For the entries below, how many lines contain the word "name"? Reply with the number and nothing else.
--- Input Enclosed Below ---
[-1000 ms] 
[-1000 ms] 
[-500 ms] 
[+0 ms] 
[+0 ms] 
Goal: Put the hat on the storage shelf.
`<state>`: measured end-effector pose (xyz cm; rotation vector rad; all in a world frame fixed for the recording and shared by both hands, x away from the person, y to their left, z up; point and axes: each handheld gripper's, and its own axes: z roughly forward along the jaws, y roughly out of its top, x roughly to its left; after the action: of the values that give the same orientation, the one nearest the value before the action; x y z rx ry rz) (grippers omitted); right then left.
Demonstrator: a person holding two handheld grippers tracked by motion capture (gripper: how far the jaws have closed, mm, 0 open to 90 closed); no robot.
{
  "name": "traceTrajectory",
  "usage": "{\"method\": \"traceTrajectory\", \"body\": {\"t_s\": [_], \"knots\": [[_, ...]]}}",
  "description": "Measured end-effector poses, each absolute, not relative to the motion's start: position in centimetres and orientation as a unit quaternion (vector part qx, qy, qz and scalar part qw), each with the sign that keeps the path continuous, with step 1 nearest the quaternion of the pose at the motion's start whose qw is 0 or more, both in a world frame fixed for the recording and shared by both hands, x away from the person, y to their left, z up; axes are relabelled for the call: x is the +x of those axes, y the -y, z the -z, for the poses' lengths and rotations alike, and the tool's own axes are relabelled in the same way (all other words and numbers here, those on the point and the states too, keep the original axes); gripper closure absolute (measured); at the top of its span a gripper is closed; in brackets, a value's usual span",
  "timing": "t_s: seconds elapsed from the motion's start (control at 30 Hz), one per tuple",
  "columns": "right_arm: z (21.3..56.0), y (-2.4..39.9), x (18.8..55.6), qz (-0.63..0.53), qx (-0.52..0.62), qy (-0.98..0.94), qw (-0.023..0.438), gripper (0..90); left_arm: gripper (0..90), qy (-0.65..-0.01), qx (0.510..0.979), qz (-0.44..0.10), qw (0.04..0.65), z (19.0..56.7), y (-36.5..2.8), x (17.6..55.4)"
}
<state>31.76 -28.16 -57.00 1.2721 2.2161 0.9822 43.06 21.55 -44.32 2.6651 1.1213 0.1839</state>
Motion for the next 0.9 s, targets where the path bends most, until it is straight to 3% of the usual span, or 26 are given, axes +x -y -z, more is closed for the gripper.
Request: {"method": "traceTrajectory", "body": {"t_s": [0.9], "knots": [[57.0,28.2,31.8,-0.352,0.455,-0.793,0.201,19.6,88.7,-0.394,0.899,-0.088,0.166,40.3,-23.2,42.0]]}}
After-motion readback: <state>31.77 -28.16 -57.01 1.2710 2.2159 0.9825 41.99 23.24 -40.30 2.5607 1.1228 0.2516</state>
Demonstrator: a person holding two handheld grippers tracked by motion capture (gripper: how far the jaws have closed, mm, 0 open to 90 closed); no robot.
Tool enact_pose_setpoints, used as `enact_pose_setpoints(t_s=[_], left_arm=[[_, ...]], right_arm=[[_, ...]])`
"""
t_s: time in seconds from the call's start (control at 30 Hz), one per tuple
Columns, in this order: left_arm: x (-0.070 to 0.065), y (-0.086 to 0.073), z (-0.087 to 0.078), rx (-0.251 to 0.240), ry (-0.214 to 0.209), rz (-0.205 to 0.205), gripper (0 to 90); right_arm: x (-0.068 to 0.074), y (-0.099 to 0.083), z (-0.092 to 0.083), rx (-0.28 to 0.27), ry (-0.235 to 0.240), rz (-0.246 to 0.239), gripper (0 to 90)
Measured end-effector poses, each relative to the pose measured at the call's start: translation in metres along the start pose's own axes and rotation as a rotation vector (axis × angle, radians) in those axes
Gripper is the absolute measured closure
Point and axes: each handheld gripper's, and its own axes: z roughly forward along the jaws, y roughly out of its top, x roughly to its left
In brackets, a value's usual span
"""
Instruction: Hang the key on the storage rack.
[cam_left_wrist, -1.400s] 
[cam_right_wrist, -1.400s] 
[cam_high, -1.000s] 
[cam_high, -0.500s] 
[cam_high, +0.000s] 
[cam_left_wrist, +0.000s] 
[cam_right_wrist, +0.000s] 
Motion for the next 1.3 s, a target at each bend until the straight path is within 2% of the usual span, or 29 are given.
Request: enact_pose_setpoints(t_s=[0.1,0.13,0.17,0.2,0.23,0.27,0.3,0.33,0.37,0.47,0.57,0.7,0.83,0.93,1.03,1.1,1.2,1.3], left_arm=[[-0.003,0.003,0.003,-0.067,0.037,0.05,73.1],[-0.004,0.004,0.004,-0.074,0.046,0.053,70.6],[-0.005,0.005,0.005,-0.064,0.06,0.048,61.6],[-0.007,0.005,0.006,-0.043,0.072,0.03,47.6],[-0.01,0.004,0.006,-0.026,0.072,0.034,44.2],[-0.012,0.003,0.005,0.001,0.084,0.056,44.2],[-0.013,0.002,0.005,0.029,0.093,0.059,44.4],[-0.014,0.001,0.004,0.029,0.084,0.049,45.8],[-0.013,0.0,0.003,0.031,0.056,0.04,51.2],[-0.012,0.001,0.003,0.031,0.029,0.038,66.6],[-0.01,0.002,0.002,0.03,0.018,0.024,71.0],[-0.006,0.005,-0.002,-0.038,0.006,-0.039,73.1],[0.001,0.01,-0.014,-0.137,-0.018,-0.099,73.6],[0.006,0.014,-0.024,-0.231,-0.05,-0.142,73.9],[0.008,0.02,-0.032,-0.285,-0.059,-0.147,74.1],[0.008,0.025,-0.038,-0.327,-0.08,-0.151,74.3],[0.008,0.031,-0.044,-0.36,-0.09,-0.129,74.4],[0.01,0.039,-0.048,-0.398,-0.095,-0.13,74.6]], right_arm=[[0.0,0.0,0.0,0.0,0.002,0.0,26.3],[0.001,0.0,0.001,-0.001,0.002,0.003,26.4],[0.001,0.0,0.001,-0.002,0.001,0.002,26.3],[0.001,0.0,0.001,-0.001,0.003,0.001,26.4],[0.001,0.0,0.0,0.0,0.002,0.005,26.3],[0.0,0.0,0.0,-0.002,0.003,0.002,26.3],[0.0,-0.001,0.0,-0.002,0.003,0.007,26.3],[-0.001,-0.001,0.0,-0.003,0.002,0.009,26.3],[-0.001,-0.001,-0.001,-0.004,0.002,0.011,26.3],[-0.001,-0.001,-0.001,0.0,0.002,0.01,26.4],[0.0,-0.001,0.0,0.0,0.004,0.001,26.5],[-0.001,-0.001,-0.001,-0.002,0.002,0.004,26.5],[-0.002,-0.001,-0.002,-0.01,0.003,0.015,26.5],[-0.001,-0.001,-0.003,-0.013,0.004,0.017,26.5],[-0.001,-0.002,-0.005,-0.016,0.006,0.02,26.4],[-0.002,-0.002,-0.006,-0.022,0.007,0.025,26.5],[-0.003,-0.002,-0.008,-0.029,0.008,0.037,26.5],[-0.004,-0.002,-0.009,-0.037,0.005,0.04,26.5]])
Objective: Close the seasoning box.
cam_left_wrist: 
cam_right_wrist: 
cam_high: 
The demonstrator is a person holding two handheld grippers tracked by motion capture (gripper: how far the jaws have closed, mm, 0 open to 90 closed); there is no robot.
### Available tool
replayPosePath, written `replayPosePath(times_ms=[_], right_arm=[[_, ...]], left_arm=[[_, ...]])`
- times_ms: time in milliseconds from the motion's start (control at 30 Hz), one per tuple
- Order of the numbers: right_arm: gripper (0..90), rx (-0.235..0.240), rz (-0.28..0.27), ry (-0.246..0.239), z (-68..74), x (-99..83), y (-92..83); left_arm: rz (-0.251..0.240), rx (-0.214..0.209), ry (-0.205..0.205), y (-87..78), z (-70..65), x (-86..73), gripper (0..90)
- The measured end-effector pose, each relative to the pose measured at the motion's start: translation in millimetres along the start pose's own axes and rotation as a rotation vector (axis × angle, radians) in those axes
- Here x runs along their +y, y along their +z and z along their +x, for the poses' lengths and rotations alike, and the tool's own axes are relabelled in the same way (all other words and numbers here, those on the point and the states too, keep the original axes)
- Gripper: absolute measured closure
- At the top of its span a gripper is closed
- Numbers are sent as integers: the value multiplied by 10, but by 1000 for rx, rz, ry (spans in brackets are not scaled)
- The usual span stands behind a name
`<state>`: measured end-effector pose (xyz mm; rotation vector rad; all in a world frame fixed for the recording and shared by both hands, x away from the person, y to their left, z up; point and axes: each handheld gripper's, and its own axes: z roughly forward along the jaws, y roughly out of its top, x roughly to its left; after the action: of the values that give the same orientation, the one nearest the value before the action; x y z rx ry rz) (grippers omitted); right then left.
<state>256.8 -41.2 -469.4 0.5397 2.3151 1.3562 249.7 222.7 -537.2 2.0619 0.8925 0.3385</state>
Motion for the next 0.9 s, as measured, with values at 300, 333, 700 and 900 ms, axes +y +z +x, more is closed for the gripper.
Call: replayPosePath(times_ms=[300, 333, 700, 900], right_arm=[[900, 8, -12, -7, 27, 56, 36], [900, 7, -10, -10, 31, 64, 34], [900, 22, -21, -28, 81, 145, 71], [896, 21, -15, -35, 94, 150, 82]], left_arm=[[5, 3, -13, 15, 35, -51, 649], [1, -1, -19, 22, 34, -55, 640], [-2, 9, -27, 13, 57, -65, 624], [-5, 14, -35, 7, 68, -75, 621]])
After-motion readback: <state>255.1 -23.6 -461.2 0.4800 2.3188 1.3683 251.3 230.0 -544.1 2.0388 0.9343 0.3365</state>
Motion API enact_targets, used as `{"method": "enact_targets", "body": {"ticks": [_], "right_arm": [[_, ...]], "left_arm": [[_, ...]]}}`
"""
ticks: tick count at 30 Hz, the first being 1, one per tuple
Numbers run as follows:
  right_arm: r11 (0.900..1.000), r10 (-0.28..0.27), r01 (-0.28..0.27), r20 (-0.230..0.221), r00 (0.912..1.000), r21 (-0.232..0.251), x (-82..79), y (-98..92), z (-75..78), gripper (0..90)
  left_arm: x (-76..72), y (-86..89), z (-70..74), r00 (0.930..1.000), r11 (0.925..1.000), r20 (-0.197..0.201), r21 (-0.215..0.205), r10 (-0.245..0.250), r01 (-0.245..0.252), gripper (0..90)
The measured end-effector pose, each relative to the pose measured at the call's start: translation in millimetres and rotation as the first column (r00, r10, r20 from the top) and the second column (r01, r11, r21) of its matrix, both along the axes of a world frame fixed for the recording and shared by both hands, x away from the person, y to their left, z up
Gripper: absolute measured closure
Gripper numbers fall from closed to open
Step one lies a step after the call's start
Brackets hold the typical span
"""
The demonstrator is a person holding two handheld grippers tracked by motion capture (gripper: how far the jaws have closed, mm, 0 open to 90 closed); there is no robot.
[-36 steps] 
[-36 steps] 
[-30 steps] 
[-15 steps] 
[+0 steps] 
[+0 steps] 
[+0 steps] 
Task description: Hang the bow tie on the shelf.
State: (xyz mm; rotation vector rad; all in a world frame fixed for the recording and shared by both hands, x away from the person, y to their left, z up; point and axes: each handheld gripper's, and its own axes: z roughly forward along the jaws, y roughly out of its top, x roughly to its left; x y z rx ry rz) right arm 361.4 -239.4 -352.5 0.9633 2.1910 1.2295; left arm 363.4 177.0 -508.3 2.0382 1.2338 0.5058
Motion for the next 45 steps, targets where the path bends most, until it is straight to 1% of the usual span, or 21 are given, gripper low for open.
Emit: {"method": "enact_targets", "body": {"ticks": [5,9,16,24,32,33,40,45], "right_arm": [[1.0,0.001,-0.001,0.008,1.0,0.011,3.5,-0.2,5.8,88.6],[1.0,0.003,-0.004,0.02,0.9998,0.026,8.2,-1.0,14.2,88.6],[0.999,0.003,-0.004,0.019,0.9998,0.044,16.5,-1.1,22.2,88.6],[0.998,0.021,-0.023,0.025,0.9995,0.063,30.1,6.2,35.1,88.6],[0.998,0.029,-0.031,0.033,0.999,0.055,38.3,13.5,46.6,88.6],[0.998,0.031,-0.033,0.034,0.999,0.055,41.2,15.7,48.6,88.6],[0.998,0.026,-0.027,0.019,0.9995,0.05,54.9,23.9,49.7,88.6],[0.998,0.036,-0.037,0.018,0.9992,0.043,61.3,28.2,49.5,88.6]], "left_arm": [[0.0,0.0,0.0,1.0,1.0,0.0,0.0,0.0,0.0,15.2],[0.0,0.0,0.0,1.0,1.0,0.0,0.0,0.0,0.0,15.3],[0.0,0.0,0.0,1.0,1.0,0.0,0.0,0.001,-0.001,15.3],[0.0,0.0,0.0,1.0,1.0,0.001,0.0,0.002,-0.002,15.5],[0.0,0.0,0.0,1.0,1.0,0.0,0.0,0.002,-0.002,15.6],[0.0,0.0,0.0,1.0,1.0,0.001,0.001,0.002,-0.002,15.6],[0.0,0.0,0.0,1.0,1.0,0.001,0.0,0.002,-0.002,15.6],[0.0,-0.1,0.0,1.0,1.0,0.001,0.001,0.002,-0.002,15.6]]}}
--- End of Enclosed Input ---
• [Output]
2